Building galaxies by accretion and in-situ star formation

TL;DR

This study uses cosmological simulations to analyze galaxy formation, revealing that galaxies grow through a combination of in-situ star formation and accretion, with accreted stars typically older, more metal-poor, and located in the outskirts.

Contribution

It provides new insights into the relative importance of accretion versus in-situ star formation in galaxy growth, supported by high-resolution cosmological simulations.

Findings

Accreted stellar mass fraction increases with galaxy mass.

Accreted stars are older and more metal-poor than in-situ stars.

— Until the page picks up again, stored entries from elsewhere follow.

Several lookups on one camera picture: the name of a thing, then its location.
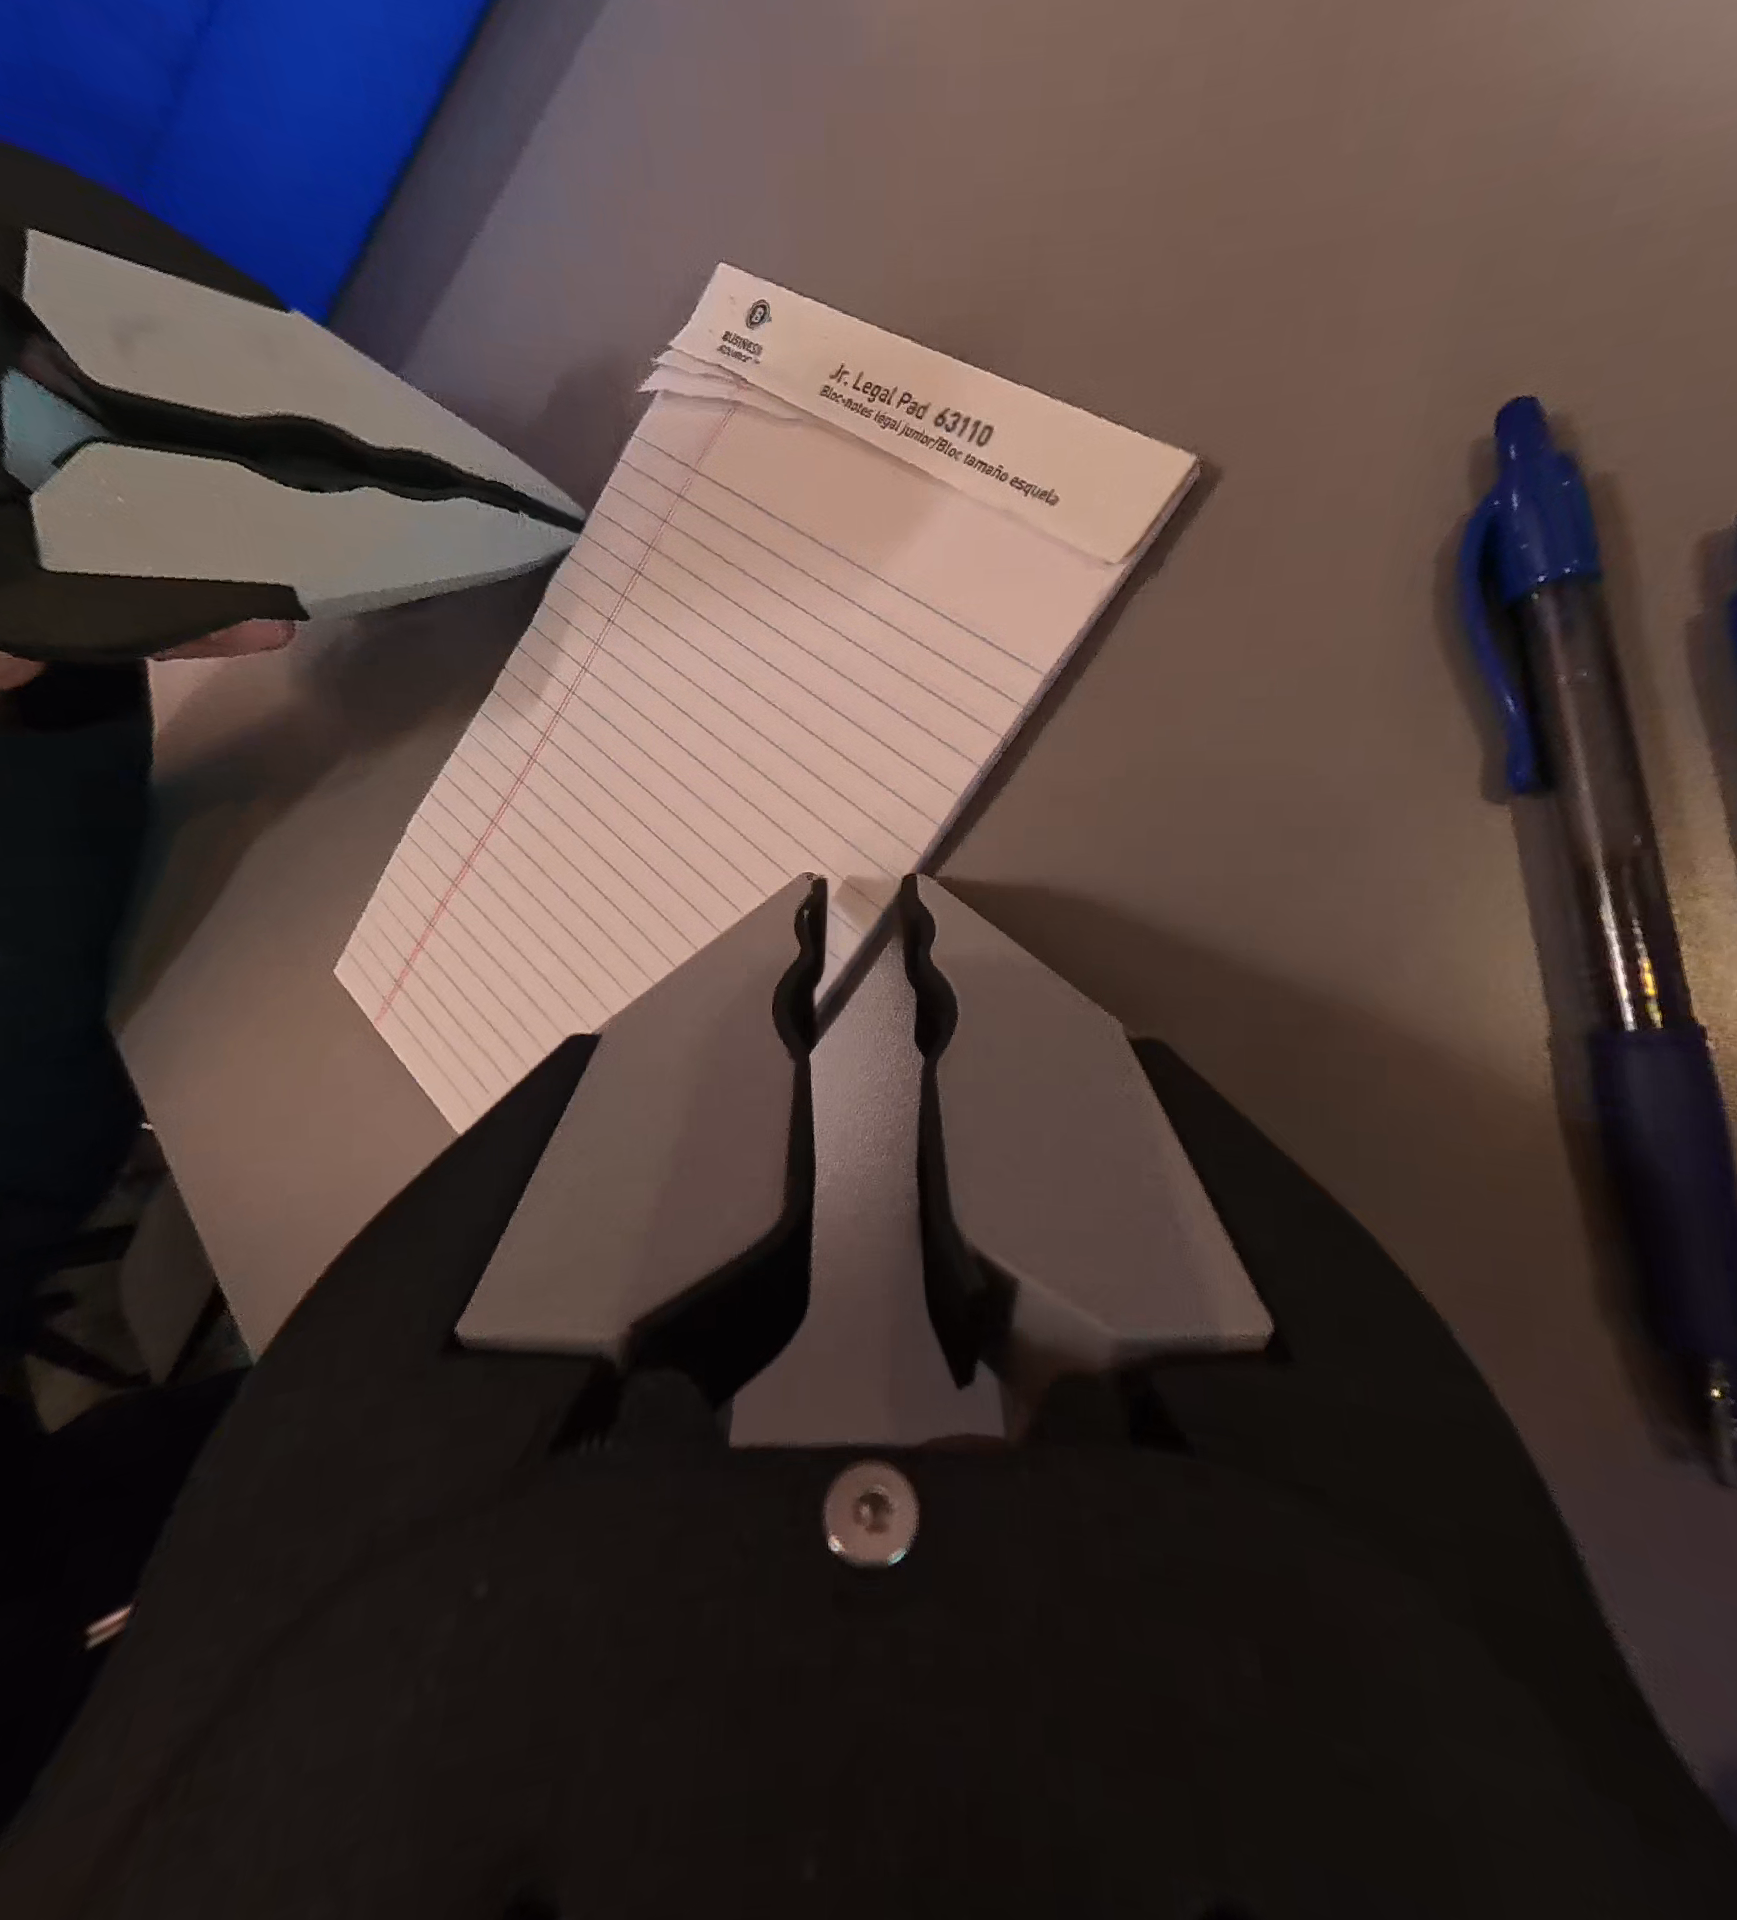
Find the blue plastic bin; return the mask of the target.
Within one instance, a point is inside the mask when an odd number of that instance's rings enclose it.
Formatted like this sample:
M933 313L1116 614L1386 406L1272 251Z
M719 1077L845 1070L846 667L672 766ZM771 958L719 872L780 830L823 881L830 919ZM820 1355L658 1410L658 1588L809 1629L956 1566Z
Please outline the blue plastic bin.
M0 3L0 140L322 323L488 3Z

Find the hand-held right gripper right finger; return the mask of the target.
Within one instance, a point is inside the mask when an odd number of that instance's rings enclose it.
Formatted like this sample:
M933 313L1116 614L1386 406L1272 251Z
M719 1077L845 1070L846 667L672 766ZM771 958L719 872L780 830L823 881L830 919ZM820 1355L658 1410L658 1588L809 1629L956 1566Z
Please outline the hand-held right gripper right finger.
M901 944L928 1322L1007 1388L1265 1352L1274 1319L1114 1015L931 877Z

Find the white legal pad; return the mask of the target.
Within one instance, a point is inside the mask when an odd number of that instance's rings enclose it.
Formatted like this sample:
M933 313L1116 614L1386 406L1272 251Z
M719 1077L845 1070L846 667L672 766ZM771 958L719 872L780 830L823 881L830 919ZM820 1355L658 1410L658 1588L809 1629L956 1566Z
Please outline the white legal pad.
M336 962L448 1136L800 877L818 1022L1199 477L721 263Z

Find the person's left forearm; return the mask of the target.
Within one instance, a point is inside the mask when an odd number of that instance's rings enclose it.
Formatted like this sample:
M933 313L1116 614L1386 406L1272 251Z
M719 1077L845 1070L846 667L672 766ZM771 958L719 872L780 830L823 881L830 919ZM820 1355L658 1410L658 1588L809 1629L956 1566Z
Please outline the person's left forearm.
M0 1302L109 1197L140 1105L109 1021L150 816L144 667L48 667L0 705Z

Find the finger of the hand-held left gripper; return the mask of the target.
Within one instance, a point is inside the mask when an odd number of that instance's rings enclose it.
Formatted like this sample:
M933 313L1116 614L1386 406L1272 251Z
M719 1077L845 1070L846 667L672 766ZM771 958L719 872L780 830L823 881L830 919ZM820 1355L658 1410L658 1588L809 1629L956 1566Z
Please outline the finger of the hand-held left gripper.
M521 579L580 537L468 496L301 491L233 460L132 445L81 446L29 510L52 572L278 587L308 619Z
M580 526L504 445L292 309L271 309L29 230L21 301L90 383L229 420L304 420L379 454L430 458Z

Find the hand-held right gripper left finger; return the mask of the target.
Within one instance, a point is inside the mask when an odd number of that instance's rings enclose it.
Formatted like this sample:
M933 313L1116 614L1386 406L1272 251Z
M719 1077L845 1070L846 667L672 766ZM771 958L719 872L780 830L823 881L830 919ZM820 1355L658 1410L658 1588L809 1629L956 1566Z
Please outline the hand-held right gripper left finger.
M810 1299L814 990L829 886L802 875L598 1033L455 1338L676 1372L712 1409Z

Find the grey desk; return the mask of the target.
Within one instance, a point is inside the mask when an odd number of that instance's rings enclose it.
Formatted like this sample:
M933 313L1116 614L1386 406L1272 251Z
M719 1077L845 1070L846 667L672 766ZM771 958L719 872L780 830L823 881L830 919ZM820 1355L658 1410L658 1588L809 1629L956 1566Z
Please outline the grey desk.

Massive galaxies grow mainly through minor mergers.

Abstract

We examine galaxy formation in a cosmological AMR simulation, which includes two high resolution boxes, one centered on a 3 \times 10^14 M\odot cluster, and one centered on a void. We examine the evolution of 611 massive (M\ast > 10^10M\odot) galaxies. We find that the fraction of the final stellar mass which is accreted from other galaxies is between 15 and 40% and increases with stellar mass. The accreted fraction does not depend strongly on environment at a given stellar mass, but the galaxies in groups and cluster environments are older and underwent mergers earlier than galaxies in lower density environments. On average, the accreted stars are ~2.5 Gyrs older, and ~0.15 dex more metal poor than the stars formed in-situ. Accreted stellar material typically lies on the outskirts of galaxies; the average half-light radius of the accreted stars is 2.6 times larger than that of the in-situ stars. This leads to radial gradients in age and metallicity for massive galaxies, in qualitative agreement with observations. Massive galaxies grow by mergers at a rate of approximately 2.6% per Gyr. These mergers have a median (mass-weighted) mass ratio less than 0.26 \pm 0.21, with an absolute lower limit of 0.20, for galaxies with M\ast ~ 10^12 M\odot. This suggests that major mergers do not dominate in the accretion history of massive galaxies. All of these results agree qualitatively with results from SPH simulations by Oser et al. (2010, 2012).